The 32-year-old star believes he knows what ailed him during a rare down year.
Mike Trout was limited to 82 games last season because of injuries. Even when he was on the field, it didn’t go well.
Trout’s .263 batting average, .367 on-base percentage and .490 slugging percentage would all have been career lows over any full season in the future Hall of Famer’s career.
Dig a bit deeper, and the numbers look arguably worse. Combined with his age — 32, a time when many hitters struggle to keep pace with the younger, newer crop of fireballing pitchers.
Jeff Fletcher of the Southern California News Group broke down the crux of Trout’s struggles:
Trout’s contact rate was 76% in 2023. He had been at least 80% in every season through 2020. He was at 73% in his injury-shortened 2021 and in 2022. His troubles were especially acute against high velocity. Last year, Trout hit .197 on pitches at 95 mph or harder. The major-league average was .240. Trout had previously never hit worse than .236 on those pitches, and as recently as 2022 he hit .290.

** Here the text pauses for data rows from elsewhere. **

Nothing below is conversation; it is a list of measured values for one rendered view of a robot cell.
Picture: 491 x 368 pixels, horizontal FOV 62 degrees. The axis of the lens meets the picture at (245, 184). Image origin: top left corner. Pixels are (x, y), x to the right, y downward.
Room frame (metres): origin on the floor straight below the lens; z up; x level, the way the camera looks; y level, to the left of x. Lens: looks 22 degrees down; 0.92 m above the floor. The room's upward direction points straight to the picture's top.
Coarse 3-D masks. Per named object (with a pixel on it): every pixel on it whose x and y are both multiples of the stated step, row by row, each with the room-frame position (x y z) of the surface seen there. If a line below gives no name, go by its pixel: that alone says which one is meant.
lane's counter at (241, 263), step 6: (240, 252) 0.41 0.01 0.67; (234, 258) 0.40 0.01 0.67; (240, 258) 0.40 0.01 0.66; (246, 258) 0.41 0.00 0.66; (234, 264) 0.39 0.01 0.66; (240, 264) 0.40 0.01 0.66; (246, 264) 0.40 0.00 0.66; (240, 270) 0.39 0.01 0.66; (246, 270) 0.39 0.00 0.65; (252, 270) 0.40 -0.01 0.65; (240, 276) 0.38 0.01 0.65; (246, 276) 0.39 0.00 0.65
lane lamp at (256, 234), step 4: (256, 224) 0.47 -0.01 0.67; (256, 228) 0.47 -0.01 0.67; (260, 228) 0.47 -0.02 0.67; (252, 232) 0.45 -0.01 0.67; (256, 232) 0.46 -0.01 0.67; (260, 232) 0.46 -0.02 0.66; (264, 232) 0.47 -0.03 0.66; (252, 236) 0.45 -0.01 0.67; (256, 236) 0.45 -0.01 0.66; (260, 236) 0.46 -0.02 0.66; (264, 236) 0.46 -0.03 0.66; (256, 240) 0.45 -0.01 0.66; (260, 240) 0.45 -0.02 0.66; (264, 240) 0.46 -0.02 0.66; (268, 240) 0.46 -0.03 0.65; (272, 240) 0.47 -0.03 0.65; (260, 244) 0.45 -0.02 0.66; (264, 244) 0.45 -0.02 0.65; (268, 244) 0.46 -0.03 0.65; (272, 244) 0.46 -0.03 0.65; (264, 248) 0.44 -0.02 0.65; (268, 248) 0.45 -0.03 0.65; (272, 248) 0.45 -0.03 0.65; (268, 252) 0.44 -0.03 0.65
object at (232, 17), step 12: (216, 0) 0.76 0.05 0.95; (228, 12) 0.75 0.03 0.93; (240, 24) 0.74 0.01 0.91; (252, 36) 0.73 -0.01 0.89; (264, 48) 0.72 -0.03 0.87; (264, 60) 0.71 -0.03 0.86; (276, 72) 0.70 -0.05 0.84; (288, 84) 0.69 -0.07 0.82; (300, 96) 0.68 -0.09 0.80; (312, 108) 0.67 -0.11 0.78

Fletcher also asked Trout why he believes he struggled when healthy in 2023:
“I know what I’m doing wrong. I created a bad habit in the last year or two that I’m trying to get out of.”
— Mike Trout, via Jeff Fletcher of the Southern California News Group
Trout told Fletcher the habit is known as “sliding,” as opposed to keeping a firm base, which caused his hips to drop and lower the point of contact below the ball’s center rather than squaring it up.
It’s not uncommon for hitters or pitchers to develop bad mechanical habits while trying to play through injuries. Turns out, even one of the greatest hitters of his generation isn’t immune to the phenomenon.
Trout’s willingness and ability to adapt his own game, and adapt to how he’s pitched, is perhaps without peer. Angels general manager Perry Minasian recently told Halos Today not to count Trout out of any potential MVP conversations.
Given his track record, his return to health — and now, his ability to identify what ailed him in 2023 — it’s too soon to discount a return to form by the Angels’ best player in 2024.